NOW what?  How do I apply this WB to my images?

Thanks!


----------



## 480sparky (Dec 16, 2011)

I'm sure there's some function that allows you to copy that setting over to all the other images.


----------



## Rephargotohp (Dec 16, 2011)

You can't because  ACR  (Adobe Camera Raw) in CS2 does not have an Eyedropper tool in the white balance section, You could only do a batch with either color temperture of presets. To do what you want to do you need either Lighytroom or a later vesrion  of Phtoshop


----------



## Big Mike (Dec 16, 2011)

Do you have Bridge? (or is that something newer than CS2?)

Setting the White Balance is not something you do, actually in Photoshop....because you set the WB on a RAW file, and you don't actually open RAW files in Photoshop.  When you open a RAW file in Photoshop, it opens up a sub program called Adobe Camera Raw.  It is in that program that you should have an eye dropper for setting the white balance.  

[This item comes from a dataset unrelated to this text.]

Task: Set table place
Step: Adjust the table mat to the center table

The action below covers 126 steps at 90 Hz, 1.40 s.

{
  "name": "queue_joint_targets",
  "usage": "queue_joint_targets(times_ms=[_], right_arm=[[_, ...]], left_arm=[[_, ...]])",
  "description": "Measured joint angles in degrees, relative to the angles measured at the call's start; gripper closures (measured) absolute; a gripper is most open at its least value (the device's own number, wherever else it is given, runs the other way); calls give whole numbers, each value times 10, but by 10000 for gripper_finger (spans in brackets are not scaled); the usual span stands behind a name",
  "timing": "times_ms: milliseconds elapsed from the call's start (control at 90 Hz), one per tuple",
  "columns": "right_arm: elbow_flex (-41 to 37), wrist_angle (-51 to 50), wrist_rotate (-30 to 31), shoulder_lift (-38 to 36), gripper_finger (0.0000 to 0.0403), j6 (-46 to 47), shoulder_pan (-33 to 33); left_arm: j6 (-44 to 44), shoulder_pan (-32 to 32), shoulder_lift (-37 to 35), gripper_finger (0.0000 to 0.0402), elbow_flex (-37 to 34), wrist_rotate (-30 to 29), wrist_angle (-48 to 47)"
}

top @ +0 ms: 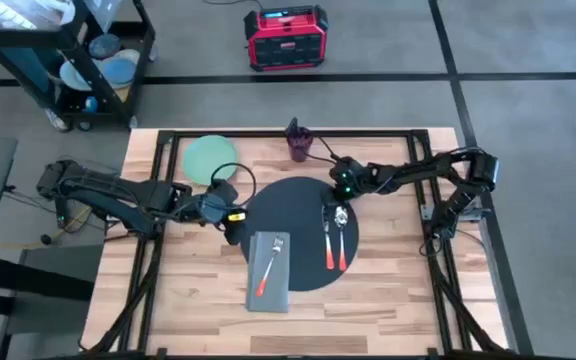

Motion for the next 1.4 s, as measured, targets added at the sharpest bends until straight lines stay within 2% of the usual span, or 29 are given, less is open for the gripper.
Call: queue_joint_targets(times_ms=[256, 389, 800, 1400], right_arm=[[1, -15, 22, -53, 403, -7, -4], [1, -48, 24, -42, 403, -18, -18], [2, -58, 6, -31, 403, -62, -66], [-55, -38, -2, -30, 403, -72, -72]], left_arm=[[2, 0, 0, 386, 0, 0, 0], [2, 0, 0, 386, 0, 0, -3], [-9, 0, 0, 386, 0, 0, -3], [-51, -2, 0, 386, 0, 14, -3]])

Once you have that white balance set, you should be able to apply that to other Raw files with a batch process or something like that.


----------



## GooniesNeverSayDie11 (Dec 16, 2011)

Step 1 - Upgrade to CS5

Step 2 - Open all images in ACR

Step 3 - Use eye dropper to click on gray card in image.


----------



## KmH (Dec 16, 2011)

Big Mike said:


> Do you have Bridge? (or is that something newer than CS2?)
> 
> .


The professional grade of Photoshop comes with 3 parts : Bridge - a browser, Camera Raw - a Raw converter/editor, and Photoshop.

Today's CS5 (Bridge 4)/Lightroom 3 all use Adobe Camera Raw 6 (CS5 is Photoshop *12*)
CS4(Bridge 3)/Lightroom 2 use ACR 5 (Photoshop *11*)
CS3(Bridge 2)/Lightroom use ACR 4 (Photoshop *10*)
CS2(Bridge) uses ACR 3 (Photoshop *9*)
CS uses ACR 2 (Photoshop *8*)
Photoshop *7* was the first to have ACR.


----------



## nikonusersince2007 (Dec 16, 2011)

Side Question:  If I had a program capable of this would I have to ALWAYS shoot in RAW in order to adjust grey card WB or can I adjust grey card WB on an image captured in JPEG?


Rephargotohp said:


> You can't because ACR (Adobe Camera Raw) in CS2 does not have an Eyedropper tool in the white balance section, You could only do a batch with either color temperture of presets. To do what you want to do you need either Lighytroom or a later vesrion of Phtoshop


----------



## nikonusersince2007 (Dec 16, 2011)

Side Question: I have Bridge with CS2.  How do I select a number of photos at once (batch) to make changes to all photos at the same time instead of making the change individually? 





KmH said:


> Big Mike said:
> 
> 
> > Do you have Bridge? (or is that something newer than CS2?
> ...


----------



## 480sparky (Dec 16, 2011)

nikonusersince2007 said:


> Side Question:  If I had a program capable of this would I have to ALWAYS shoot in RAW in order to adjust grey card WB or can I adjust grey card WB on an image captured in JPEG?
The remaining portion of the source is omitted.